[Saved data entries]
-----
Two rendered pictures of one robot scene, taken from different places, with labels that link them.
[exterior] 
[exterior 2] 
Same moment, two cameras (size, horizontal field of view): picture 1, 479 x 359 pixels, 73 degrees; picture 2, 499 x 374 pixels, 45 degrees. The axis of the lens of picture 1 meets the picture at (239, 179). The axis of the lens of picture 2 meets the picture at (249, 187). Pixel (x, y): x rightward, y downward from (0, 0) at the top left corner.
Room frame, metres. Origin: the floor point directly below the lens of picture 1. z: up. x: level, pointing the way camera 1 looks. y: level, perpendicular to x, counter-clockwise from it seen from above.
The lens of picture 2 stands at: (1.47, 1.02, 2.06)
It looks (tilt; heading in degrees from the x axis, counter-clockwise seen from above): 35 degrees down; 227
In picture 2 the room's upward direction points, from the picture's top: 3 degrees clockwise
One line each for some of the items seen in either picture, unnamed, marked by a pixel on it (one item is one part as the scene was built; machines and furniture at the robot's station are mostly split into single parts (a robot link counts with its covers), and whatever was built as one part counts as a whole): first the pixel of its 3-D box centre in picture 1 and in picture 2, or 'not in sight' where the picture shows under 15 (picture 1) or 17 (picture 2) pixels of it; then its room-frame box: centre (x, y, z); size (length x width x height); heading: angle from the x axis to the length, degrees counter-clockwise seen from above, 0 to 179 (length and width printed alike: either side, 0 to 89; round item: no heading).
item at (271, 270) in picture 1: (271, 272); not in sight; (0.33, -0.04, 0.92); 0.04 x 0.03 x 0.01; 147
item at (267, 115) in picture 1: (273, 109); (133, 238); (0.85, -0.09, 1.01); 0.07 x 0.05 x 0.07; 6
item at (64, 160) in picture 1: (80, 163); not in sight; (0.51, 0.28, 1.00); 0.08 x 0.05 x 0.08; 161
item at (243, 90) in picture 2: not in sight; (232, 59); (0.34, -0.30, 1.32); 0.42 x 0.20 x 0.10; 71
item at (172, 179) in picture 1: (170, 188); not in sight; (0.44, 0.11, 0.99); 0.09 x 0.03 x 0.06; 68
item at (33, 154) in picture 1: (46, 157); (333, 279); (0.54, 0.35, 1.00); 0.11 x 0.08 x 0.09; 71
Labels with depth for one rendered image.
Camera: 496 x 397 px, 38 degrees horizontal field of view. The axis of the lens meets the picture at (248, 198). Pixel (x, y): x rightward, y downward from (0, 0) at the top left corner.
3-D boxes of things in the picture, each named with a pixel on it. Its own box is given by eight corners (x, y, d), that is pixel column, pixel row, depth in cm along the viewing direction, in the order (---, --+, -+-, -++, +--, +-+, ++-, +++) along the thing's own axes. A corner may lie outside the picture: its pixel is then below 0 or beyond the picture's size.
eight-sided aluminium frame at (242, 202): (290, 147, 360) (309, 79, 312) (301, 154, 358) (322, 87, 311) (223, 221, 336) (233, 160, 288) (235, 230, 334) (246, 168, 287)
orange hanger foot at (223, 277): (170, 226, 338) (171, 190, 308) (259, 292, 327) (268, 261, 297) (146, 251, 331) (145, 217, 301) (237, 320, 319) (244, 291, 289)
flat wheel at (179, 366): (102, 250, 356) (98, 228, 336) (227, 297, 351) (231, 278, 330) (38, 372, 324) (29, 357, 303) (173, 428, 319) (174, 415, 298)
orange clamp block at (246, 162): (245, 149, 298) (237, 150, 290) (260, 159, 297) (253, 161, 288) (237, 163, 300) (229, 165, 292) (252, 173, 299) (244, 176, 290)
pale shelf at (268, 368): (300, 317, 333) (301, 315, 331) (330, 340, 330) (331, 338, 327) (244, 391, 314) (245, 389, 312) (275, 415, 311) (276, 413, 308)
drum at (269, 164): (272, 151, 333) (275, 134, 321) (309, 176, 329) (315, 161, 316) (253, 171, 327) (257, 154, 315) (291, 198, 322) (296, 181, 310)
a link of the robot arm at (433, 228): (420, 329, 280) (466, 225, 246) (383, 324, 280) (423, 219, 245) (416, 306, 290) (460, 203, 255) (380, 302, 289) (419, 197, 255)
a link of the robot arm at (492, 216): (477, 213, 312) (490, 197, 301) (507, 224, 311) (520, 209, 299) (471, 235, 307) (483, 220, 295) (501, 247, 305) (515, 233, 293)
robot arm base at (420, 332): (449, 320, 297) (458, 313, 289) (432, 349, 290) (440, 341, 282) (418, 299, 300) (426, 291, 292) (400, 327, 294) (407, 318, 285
-----
- [About this exercise]: Give all of the lines above again, exactly as they are.

- [Finished task]:
Two rendered pictures of one robot scene, taken from different places, with labels that link them.
[exterior] 
[exterior 2] 
Same moment, two cameras (size, horizontal field of view): picture 1, 479 x 359 pixels, 73 degrees; picture 2, 499 x 374 pixels, 45 degrees. The axis of the lens of picture 1 meets the picture at (239, 179). The axis of the lens of picture 2 meets the picture at (249, 187). Pixel (x, y): x rightward, y downward from (0, 0) at the top left corner.
Room frame, metres. Origin: the floor point directly below the lens of picture 1. z: up. x: level, pointing the way camera 1 looks. y: level, perpendicular to x, counter-clockwise from it seen from above.
The lens of picture 2 stands at: (1.47, 1.02, 2.06)
It looks (tilt; heading in degrees from the x axis, counter-clockwise seen from above): 35 degrees down; 227
In picture 2 the room's upward direction points, from the picture's top: 3 degrees clockwise
One line each for some of the items seen in either picture, unnamed, marked by a pixel on it (one item is one part as the scene was built; machines and furniture at the robot's station are mostly split into single parts (a robot link counts with its covers), and whatever was built as one part counts as a whole): first the pixel of its 3-D box centre in picture 1 and in picture 2, or 'not in sight' where the picture shows under 15 (picture 1) or 17 (picture 2) pixels of it; then its room-frame box: centre (x, y, z); size (length x width x height); heading: angle from the x axis to the length, degrees counter-clockwise seen from above, 0 to 179 (length and width printed alike: either side, 0 to 89; round item: no heading).
item at (271, 270) in picture 1: (271, 272); not in sight; (0.33, -0.04, 0.92); 0.04 x 0.03 x 0.01; 147
item at (267, 115) in picture 1: (273, 109); (133, 238); (0.85, -0.09, 1.01); 0.07 x 0.05 x 0.07; 6
item at (64, 160) in picture 1: (80, 163); not in sight; (0.51, 0.28, 1.00); 0.08 x 0.05 x 0.08; 161
item at (243, 90) in picture 2: not in sight; (232, 59); (0.34, -0.30, 1.32); 0.42 x 0.20 x 0.10; 71
item at (172, 179) in picture 1: (170, 188); not in sight; (0.44, 0.11, 0.99); 0.09 x 0.03 x 0.06; 68
item at (33, 154) in picture 1: (46, 157); (333, 279); (0.54, 0.35, 1.00); 0.11 x 0.08 x 0.09; 71
Labels with depth for one rendered image.
Camera: 496 x 397 px, 38 degrees horizontal field of view. The axis of the lens meets the picture at (248, 198). Pixel (x, y): x rightward, y downward from (0, 0) at the top left corner.
3-D boxes of things in the picture, each named with a pixel on it. Its own box is given by eight corners (x, y, d), that is pixel column, pixel row, depth in cm along the viewing direction, in the order (---, --+, -+-, -++, +--, +-+, ++-, +++) along the thing's own axes. A corner may lie outside the picture: its pixel is then below 0 or beyond the picture's size.
eight-sided aluminium frame at (242, 202): (290, 147, 360) (309, 79, 312) (301, 154, 358) (322, 87, 311) (223, 221, 336) (233, 160, 288) (235, 230, 334) (246, 168, 287)
orange hanger foot at (223, 277): (170, 226, 338) (171, 190, 308) (259, 292, 327) (268, 261, 297) (146, 251, 331) (145, 217, 301) (237, 320, 319) (244, 291, 289)
flat wheel at (179, 366): (102, 250, 356) (98, 228, 336) (227, 297, 351) (231, 278, 330) (38, 372, 324) (29, 357, 303) (173, 428, 319) (174, 415, 298)
orange clamp block at (246, 162): (245, 149, 298) (237, 150, 290) (260, 159, 297) (253, 161, 288) (237, 163, 300) (229, 165, 292) (252, 173, 299) (244, 176, 290)
pale shelf at (268, 368): (300, 317, 333) (301, 315, 331) (330, 340, 330) (331, 338, 327) (244, 391, 314) (245, 389, 312) (275, 415, 311) (276, 413, 308)
drum at (269, 164): (272, 151, 333) (275, 134, 321) (309, 176, 329) (315, 161, 316) (253, 171, 327) (257, 154, 315) (291, 198, 322) (296, 181, 310)
a link of the robot arm at (433, 228): (420, 329, 280) (466, 225, 246) (383, 324, 280) (423, 219, 245) (416, 306, 290) (460, 203, 255) (380, 302, 289) (419, 197, 255)
a link of the robot arm at (492, 216): (477, 213, 312) (490, 197, 301) (507, 224, 311) (520, 209, 299) (471, 235, 307) (483, 220, 295) (501, 247, 305) (515, 233, 293)
robot arm base at (420, 332): (449, 320, 297) (458, 313, 289) (432, 349, 290) (440, 341, 282) (418, 299, 300) (426, 291, 292) (400, 327, 294) (407, 318, 285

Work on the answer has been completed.